ARTICLE 1: Notes on Adolescents’ Diet-Related Social Media Communications (Acta Psychologica 2022)

Overview

  • Topic: Adolescents’ diet-related communications on social media; goal is to describe what they say (content) and how they say it (linguistic style), to understand dietary social influences and intervention opportunities.

  • Dataset: MyMovez project data; N = 72,384 unique messages from Dutch adolescents (N = 1038; ages 9–16; 53% female) collected Feb 2017–Jul 2018 via a custom app Social Buzz; messages anonymized. Mean age of authors: 11.23 years (SD = 1.41).

  • Measures were derived with a mix of dictionary-based filtering, topic modeling, sentiment analysis, and LIWC-based psycholinguistic dimensions; outcome variable = message likes (peer validation).

  • Main finding summarized in abstract: adolescents more often discuss neutral-to-unhealthy foods; content healthiness and topics did not predict likes, while positive sentiment and higher subjectivity did slightly predict more likes; visual (diet-related) content attracted more likes.

Key concepts and rationale

  • Dietary social influence in adolescence

    • Obesity is a major global health threat; early-life dietary behaviors tend to persist and influence BMI trajectories and related health risks (type 2 diabetes, hypertension, cardiovascular issues).

    • Adolescents are embedded in social environments (parents, peers) that shape dietary attitudes and behaviors via social influence and norms; peer socialization aligns behaviors with group norms.

    • Social networks can propagate obesity-related behaviors; observing peers’ eating can lead to imitation (behavior modeling).

  • Online diet-related communication

    • Adolescents are exposed to food marketing and branded content online; many share dietary posts themselves; online dietary content can shape short- and long-term attitudes and behaviors.

    • The study investigates two dimensions of dietary online messages: content (what is mentioned) and linguistic style (how it is framed).

  • Linguistic style and influence potential

    • Message sentiment (valence) and latent psychological dimensions (LIWC categories) offer context for how messages are received and engaged with.

    • Influence potential is operationalized via likes, linked to social validation and engagement, which in turn relate to credibility and persuasiveness.

  • Hypotheses and research questions

    • H1: Healthier diet-related messages receive fewer likes (negative association between healthiness and likes).

    • H2: More positive sentiment in diet-related messages is associated with more likes (positive association).

    • RQ3a/b: How broader topics and LIWC-driven psychological dimensions relate to likes.

Research questions and hypotheses (detailed)

  • RQ1a: Proportion of diet-related messages relative to total adolescent communication.

  • RQ1b: Healthiness level of referenced foods/items in messages (via nutri-score).

  • RQ1c: Broader latent topics in youths’ diet-related messages (via LDA).

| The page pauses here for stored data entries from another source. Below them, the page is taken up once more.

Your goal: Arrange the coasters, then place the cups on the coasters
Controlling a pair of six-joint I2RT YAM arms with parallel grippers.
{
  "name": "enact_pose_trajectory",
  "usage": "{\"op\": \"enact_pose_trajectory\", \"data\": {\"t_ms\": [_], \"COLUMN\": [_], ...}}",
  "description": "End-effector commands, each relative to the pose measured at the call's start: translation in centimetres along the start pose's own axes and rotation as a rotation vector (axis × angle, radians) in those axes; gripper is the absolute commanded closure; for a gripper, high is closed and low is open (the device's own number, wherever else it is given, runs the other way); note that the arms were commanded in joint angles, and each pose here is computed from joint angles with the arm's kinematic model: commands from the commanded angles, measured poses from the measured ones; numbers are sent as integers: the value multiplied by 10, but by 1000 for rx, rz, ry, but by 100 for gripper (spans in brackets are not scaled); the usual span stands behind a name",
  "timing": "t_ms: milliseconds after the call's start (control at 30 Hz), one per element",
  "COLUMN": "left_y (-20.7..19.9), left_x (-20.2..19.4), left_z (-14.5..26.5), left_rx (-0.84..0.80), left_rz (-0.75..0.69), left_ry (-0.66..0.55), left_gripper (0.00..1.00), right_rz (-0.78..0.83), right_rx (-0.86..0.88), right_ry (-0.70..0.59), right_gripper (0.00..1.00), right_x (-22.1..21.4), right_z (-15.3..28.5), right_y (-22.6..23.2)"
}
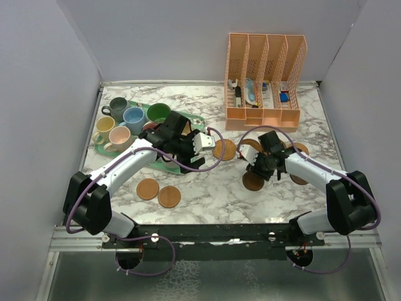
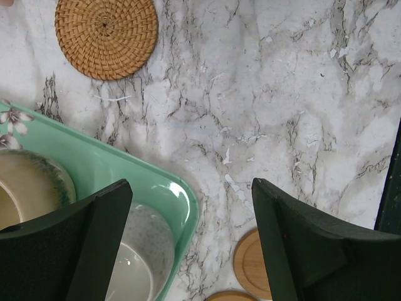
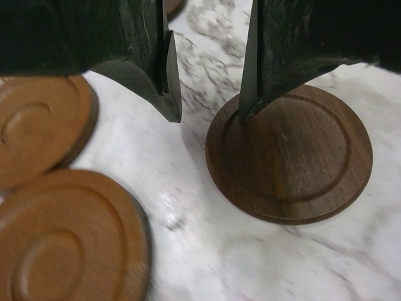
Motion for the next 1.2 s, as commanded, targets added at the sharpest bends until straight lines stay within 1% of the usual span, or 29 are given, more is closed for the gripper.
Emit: {"op": "enact_pose_trajectory", "data": {"t_ms": [0,433,733,867,1167], "left_y": [-3,-4,-4,-3,-2], "left_x": [6,4,3,2,2], "left_z": [7,8,7,7,5], "left_rx": [0,4,2,2,-1], "left_rz": [-10,-16,-15,-13,-9], "left_ry": [-42,-41,-38,-36,-30], "left_gripper": [19,19,18,18,18], "right_rz": [14,-29,-57,-93,-179], "right_rx": [-23,-119,-114,-70,9], "right_ry": [269,335,325,289,144], "right_gripper": [58,59,59,59,59], "right_x": [-66,-100,-104,-97,-76], "right_z": [0,17,18,14,10], "right_y": [-4,-38,-46,-44,-34]}}
Point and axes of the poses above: each gripper's point midway between its finger pads, its own z axis back along the fingers, its own y axis along the line the jaws close on, x = y × z, the point moved 5 cm from there along z, back along the fingers, and after that the axes turned 5 degrees about -z, right-handed, at the moved point
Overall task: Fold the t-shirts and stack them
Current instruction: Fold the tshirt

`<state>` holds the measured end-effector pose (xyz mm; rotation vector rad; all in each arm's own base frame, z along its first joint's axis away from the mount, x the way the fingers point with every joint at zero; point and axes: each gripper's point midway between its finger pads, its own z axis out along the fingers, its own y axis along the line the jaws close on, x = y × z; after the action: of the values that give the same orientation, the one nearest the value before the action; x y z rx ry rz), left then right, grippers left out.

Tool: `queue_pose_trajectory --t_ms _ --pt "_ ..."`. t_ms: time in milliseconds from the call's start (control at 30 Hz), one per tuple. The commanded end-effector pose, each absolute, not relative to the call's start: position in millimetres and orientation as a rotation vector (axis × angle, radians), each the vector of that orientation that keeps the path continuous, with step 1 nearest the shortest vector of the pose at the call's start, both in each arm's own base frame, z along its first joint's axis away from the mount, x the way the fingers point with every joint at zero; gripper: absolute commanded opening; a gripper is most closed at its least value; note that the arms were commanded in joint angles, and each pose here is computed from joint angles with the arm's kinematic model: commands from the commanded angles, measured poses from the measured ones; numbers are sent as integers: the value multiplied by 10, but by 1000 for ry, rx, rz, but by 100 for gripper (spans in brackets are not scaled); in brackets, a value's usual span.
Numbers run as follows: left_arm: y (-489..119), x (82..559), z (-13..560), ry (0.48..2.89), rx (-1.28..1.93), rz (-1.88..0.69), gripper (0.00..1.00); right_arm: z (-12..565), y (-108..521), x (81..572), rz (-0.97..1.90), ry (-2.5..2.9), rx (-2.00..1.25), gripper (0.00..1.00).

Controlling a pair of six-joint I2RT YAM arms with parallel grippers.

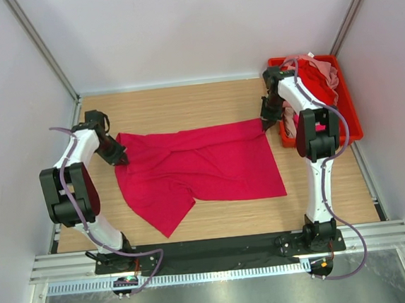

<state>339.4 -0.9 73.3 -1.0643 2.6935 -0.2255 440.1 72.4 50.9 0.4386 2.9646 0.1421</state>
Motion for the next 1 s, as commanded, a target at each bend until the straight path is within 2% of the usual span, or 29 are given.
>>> queue_pose_trajectory --t_ms 0,33,133,167,200,233,367,500,767,967 --pt "44 3467 807 2662 -1030 -223 8 586 674 4433 117 2947 422 1" --pt "49 3457 816 2666 -1028 -217 8 579 673 4432 116 2949 420 2" --pt "79 3476 897 2654 -1014 -204 18 577 679 4451 121 2947 413 3" --pt "119 3489 946 2637 -1007 -178 29 586 692 4454 133 2946 409 3" --pt "157 3507 999 2622 -1005 -157 36 583 695 4461 136 2945 409 4" --pt "199 3518 1034 2606 -1011 -144 49 575 701 4462 140 2947 408 4" --pt "437 3679 1258 2482 -1035 -98 66 556 701 4458 139 2954 400 7" --pt "501 4009 1260 2435 -1037 -180 67 536 714 4449 148 2963 403 13" --pt "500 4737 1210 2380 -1000 -312 60 511 782 4420 207 2970 406 16" --pt "550 4926 967 2410 -1112 -295 59 507 824 4442 242 2962 411 16"
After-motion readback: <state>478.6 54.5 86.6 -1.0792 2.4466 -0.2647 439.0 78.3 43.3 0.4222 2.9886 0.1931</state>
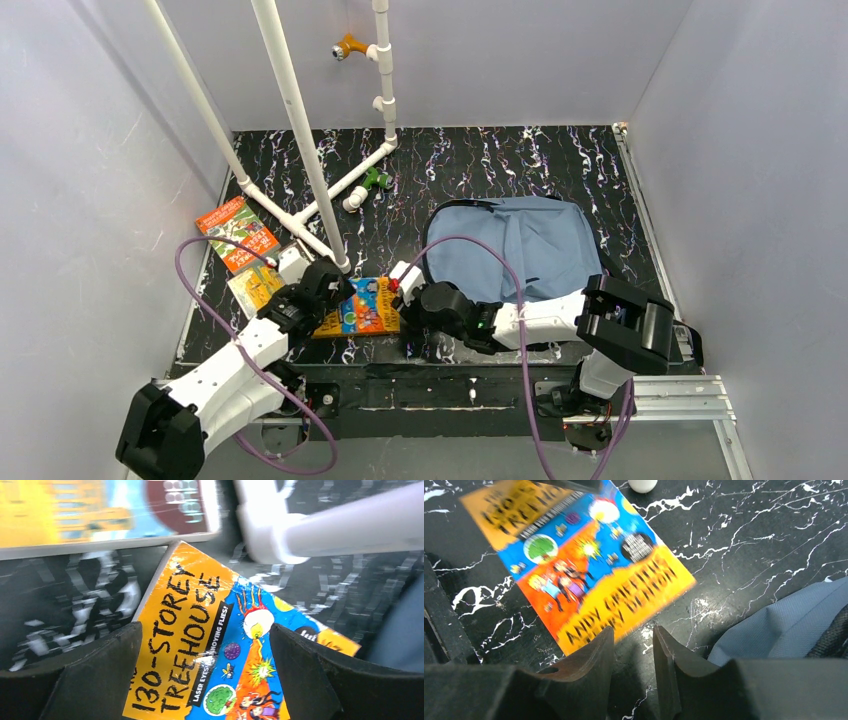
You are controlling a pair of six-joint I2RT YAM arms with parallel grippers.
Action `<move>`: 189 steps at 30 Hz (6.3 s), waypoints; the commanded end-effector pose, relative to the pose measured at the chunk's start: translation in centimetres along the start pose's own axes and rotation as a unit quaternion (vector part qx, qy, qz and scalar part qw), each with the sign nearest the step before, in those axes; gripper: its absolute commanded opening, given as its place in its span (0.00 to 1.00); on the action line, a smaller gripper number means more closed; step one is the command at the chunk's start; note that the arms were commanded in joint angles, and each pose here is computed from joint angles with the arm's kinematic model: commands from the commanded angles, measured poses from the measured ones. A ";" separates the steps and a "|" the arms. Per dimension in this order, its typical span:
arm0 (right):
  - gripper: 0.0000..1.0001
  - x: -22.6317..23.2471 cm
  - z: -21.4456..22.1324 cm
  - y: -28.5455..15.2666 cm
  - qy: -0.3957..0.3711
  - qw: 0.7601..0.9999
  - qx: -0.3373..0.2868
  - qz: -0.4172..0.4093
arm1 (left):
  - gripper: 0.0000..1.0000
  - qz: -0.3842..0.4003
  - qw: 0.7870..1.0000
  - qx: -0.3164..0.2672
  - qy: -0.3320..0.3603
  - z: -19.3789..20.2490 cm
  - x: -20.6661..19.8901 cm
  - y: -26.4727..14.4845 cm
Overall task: Pack the student bag
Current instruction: Pick up the book from the center of the board.
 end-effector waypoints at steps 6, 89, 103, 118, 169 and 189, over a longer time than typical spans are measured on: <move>0.46 0.0 -3.6 0.0 -0.010 0.999 -0.052 0.004 | 0.98 0.206 0.957 0.205 -0.025 3.4 -5.1 -1.4; 0.98 3.7 -4.6 -3.8 -0.178 0.982 -0.018 -0.052 | 0.00 0.216 0.958 0.188 -0.034 -1.5 -3.1 -7.4; 0.98 6.5 -3.0 -0.7 -0.279 0.958 -0.059 -0.016 | 0.00 0.224 0.956 0.184 -0.039 -1.9 -3.0 -8.4; 0.55 6.3 -0.4 1.5 -0.375 0.902 -0.100 0.188 | 0.00 0.227 0.955 0.187 -0.039 -2.2 -2.8 -9.1; 0.60 5.8 -5.5 -4.5 -0.148 0.973 -0.168 0.048 | 0.00 0.261 0.907 0.260 -0.206 -2.5 -5.1 -10.3; 0.98 -2.3 -10.5 -9.9 0.080 0.963 -0.002 0.258 | 0.00 0.194 0.952 0.214 -0.106 -3.1 -2.9 -11.1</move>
Point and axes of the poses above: each gripper's point midway between its finger pads, its own y axis out along the fingers, its own x axis along the line the jaws close on, z = x × y, the point moved 9 cm from there along -y, back along the fingers, and after that the axes turned 4 degrees about y, right-handed, at the moved point
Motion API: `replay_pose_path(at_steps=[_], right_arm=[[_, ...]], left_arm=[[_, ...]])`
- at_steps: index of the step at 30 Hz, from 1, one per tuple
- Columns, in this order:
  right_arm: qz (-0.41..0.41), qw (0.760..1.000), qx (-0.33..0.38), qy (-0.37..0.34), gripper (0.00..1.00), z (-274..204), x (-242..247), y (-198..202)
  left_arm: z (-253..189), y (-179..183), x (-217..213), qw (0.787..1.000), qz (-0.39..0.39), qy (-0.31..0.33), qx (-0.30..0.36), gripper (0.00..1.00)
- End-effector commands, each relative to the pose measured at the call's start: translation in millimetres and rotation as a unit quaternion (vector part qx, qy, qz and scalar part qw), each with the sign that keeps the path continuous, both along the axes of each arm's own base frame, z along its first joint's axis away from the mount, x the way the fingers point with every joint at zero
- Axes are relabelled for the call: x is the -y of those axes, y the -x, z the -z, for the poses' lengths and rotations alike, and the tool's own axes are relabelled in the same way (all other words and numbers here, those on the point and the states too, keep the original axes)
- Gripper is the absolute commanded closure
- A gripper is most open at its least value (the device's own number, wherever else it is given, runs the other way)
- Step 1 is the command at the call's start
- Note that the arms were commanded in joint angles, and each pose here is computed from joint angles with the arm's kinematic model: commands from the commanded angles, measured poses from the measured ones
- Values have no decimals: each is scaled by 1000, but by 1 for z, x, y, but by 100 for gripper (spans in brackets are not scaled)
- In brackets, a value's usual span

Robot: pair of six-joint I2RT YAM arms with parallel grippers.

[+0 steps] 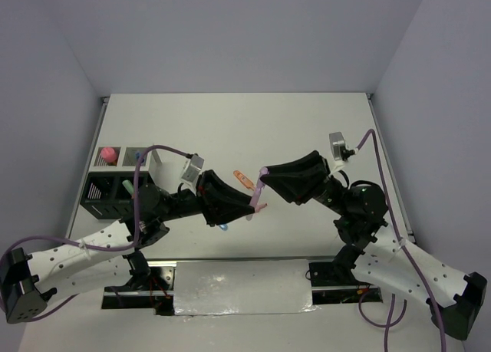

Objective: Sort the stationery into containers
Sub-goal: Close the pen cap on the pen.

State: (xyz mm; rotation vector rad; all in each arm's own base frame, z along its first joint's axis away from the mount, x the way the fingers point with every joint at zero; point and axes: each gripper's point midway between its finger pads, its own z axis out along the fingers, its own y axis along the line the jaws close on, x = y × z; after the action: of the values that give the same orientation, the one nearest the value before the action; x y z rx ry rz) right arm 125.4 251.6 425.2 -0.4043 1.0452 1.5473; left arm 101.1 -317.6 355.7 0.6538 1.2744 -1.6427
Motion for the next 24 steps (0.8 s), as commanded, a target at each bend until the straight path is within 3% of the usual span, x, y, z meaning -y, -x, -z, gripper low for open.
replay_pose_path(at_steps=[1,16,19,23,24], right_arm=[[-18,1000,4,-7,100,-1,-4,7],[-55,998,-17,29,96,33,-23,14],[-56,998,-17,32,80,35,-23,16],[-57,998,-12,30,47,32,-21,18],[-54,998,-10,30,43,30,-20,18]], left_arm=[[-35,2,-6,998,-11,42,43,100],[-75,-8,-17,989,-71,38,121,100],[-77,-9,-21,988,-80,38,129,100],[-76,-4,-20,987,-67,37,145,100],[-75,-2,-18,987,-60,36,148,100]])
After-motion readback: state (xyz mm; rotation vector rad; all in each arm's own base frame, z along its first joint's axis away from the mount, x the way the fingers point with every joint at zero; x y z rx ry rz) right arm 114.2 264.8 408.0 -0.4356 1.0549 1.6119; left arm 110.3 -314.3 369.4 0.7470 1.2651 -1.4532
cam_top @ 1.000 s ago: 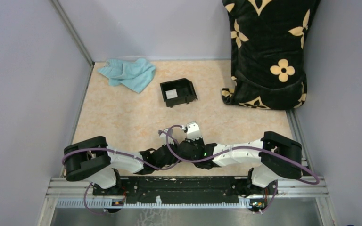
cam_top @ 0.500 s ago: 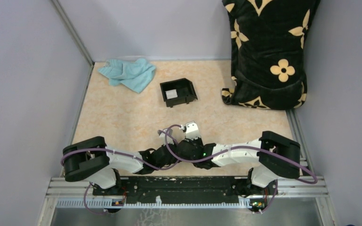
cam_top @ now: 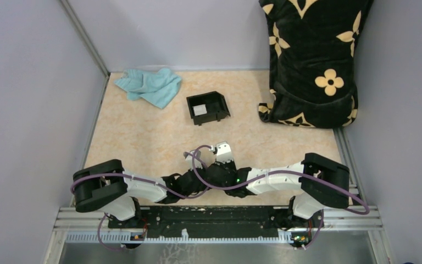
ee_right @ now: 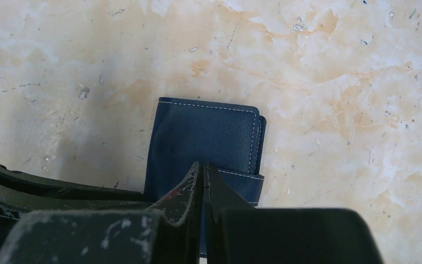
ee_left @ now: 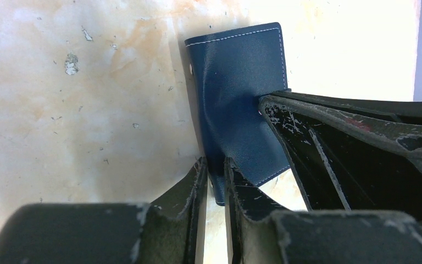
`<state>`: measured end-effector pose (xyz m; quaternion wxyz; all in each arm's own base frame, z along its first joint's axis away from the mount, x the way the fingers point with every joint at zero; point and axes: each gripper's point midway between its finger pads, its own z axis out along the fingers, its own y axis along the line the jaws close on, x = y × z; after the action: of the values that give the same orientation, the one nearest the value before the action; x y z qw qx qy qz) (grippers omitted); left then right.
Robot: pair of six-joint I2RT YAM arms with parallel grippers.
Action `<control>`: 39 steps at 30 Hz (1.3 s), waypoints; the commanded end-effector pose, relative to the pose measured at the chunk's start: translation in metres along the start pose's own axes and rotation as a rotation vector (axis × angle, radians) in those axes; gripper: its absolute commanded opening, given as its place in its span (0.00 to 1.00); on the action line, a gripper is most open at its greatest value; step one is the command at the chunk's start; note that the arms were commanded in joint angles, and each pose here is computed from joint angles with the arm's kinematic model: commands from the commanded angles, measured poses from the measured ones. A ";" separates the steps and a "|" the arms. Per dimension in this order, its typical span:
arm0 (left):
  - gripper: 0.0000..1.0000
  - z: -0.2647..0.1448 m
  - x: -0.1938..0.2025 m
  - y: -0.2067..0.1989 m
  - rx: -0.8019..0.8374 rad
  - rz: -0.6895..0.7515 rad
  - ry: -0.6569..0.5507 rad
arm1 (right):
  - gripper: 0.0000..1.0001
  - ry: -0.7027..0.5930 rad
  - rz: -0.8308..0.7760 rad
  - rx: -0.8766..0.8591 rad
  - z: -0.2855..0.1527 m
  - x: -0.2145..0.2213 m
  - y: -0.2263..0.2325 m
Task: Put the credit cards into the card holder
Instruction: Close the card holder at the center of the board.
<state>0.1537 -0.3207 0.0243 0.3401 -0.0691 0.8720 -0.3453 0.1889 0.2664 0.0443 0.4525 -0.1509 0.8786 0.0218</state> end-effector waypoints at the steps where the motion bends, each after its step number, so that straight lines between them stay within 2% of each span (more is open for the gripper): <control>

  • RQ2a: Linguistic style: sentiment and subjectivity of diet-related messages.

  • RQ2b: How linguistic style varies with different levels of message healthiness.

  • RQ2c: Correlations between linguistic style features and healthiness.

  • H1: Negative association between healthiness of diet-related messages and number of likes.

  • H2: Positive association between sentiment of diet-related messages and number of likes.

  • RQ3a: Relationship between broader topics and likes.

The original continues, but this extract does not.